Innym rodzajem draństwa, na jakie może trafić alkoholik, to inny alkoholik, który może i przestał pić, ale na pewno nie zaczął się leczyć. To zasadnicza różnica. Alkoholik nigdy nie planował, że się uzależni. A jak już zdawał sobie sprawę z tego, nawet jeszcze się nie przyznając, wcale go to nie uszczęśliwiało. Alkoholicy, zanim staną się alkoholikami są ludźmi o skłonności do uzależnienia. Nikt nie ma pojęcia na czym ta skłonność polega i z czego się bierze, choć głoszone są różne teorie, głównie jednak na potrzeby rynku farmakologicznego lub samych koncernów produkujących alkohol. Alkoholik jest więc człowiekiem o pewnej konstrukcji, że tak to nazwę, która musi zostać naprawiona. W niej siedzi jakaś osobista skaza, którą trzeba odkryć, nazwać i uzdrowić. Sama abstynencja nie prowadzi do tak daleko idącego procesu. Proces ten jednak jest wart zachodu, prowadzi do wolności. Tam wszystko jest normalne i nie trzeba podejmować niechcianych wyzwań. Żyje się będąc sobą i nie będąc tym w żaden sposób skrępowanym. Dochodzi się do takiego stanu, w którym posiada się wszystko co potrzebne do takiego normalnego życia. I, przede wszystkim, potrafi się tak żyć.

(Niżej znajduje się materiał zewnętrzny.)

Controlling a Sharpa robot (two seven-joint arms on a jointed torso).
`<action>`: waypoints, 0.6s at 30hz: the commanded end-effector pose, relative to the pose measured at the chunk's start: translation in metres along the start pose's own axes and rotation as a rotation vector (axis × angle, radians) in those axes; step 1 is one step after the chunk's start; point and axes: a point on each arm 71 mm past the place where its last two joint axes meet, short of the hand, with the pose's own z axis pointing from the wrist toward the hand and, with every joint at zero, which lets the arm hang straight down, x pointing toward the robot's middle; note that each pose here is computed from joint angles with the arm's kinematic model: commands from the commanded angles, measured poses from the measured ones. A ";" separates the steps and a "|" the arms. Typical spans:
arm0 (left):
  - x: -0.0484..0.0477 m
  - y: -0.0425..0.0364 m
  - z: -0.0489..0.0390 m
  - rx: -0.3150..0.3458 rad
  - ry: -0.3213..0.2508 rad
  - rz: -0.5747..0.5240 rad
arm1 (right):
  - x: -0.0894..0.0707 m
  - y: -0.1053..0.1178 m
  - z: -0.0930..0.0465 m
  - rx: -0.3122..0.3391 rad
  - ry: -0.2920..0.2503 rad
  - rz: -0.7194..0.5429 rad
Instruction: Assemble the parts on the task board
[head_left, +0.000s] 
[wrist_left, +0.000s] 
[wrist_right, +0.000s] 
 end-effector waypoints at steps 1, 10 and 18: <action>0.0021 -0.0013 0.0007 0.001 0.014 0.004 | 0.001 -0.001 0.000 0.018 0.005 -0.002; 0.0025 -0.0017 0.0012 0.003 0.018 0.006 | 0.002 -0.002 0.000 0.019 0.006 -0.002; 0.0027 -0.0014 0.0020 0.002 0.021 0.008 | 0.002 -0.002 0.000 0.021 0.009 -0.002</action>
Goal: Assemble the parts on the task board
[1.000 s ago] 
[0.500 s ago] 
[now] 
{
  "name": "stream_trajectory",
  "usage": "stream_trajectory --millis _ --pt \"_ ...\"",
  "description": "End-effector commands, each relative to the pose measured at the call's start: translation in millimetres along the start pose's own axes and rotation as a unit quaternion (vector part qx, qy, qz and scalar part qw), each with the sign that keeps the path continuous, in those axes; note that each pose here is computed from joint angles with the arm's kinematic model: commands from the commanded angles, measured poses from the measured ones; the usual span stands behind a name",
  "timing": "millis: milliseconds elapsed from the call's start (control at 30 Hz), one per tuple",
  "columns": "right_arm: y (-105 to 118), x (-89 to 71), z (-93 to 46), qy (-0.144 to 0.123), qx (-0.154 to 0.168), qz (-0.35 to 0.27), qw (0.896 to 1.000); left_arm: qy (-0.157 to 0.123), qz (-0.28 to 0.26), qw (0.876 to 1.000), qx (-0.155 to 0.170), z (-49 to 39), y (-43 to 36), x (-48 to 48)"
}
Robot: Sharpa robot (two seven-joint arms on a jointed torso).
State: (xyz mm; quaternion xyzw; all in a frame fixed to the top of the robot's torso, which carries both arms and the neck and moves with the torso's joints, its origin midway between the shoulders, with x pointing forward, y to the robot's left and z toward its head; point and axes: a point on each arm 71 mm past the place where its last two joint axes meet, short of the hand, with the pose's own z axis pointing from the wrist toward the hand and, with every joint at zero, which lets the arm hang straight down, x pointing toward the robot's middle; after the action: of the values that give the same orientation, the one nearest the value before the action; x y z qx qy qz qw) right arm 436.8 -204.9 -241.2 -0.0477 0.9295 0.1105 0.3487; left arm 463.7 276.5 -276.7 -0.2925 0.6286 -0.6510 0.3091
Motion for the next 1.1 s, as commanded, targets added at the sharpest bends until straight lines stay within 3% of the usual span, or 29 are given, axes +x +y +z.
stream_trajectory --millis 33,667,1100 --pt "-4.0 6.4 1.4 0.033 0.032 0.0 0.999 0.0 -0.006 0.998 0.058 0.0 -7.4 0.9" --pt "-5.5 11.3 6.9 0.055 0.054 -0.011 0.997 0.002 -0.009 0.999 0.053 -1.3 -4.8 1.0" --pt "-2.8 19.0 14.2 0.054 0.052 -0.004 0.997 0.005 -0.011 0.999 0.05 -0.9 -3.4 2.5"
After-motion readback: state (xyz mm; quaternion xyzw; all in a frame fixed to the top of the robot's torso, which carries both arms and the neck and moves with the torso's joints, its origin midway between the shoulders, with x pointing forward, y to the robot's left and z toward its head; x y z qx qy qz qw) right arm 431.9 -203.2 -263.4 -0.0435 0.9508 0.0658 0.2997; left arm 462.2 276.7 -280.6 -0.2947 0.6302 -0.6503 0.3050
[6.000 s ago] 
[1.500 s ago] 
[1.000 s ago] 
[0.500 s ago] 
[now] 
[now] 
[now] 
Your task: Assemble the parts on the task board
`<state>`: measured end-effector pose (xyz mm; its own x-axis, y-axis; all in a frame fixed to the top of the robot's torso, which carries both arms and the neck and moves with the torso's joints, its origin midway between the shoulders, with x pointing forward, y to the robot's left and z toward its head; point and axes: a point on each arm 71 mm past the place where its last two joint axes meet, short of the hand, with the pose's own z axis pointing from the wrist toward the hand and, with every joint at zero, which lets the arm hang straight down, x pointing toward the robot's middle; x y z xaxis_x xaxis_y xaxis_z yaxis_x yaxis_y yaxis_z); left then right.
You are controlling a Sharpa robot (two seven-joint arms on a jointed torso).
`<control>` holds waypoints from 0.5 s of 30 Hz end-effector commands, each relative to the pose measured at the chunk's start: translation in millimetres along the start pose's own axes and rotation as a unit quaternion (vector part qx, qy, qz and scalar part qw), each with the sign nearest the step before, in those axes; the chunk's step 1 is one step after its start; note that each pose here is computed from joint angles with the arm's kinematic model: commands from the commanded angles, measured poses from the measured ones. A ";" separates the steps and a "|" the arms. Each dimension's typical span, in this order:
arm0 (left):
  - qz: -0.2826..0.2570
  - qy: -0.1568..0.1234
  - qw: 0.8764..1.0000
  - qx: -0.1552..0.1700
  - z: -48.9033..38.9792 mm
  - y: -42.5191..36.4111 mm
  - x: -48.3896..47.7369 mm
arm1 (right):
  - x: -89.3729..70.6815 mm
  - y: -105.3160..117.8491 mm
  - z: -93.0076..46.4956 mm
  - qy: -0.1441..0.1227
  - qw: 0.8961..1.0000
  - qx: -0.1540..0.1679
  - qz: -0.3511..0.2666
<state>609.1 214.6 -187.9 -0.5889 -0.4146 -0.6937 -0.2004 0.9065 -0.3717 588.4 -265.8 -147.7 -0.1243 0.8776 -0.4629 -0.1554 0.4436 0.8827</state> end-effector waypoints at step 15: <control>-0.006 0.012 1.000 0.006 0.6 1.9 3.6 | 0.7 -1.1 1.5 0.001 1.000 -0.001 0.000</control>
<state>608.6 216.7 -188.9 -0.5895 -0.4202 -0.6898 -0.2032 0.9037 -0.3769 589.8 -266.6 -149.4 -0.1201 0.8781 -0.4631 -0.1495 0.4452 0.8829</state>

Jednak ci, którzy uważają to za bezsensowne banialuki staną na drodze każdemu, kto zechce do tego dojść. To chyba najgorszy sort ludzi, z jakim do tej pory miałem do czynienia. Zachowują się niczym sprawdzający bilety przed rzuceniem koła ratunkowego tonącej osobie i uważają to za powód do dumy. Tolerowanie takich ludzi, jest przykładaniem do ręki do ich zachowań. Alkoholicy, którzy wyciągają rękę po pomoc są (najprawdopodobniej) w najgorszym stanie ducha jaki mógł im się przytrafić. Są łatwą ofiarą ludzkich hien, które żerują na ich padlinie. Alkoholicy, którzy sięgnęli swojego dna chwycą się wszystkiego co odpowie na ich zawołanie. Alkoholicy, którzy uwolnili się z własnych kajdan nałogu są im winni opieki. Takiej opieki, która również będzie ochronną dla potrzebujących. Przecież sami są zdrowi tylko dlatego, że takiej opieki doznali.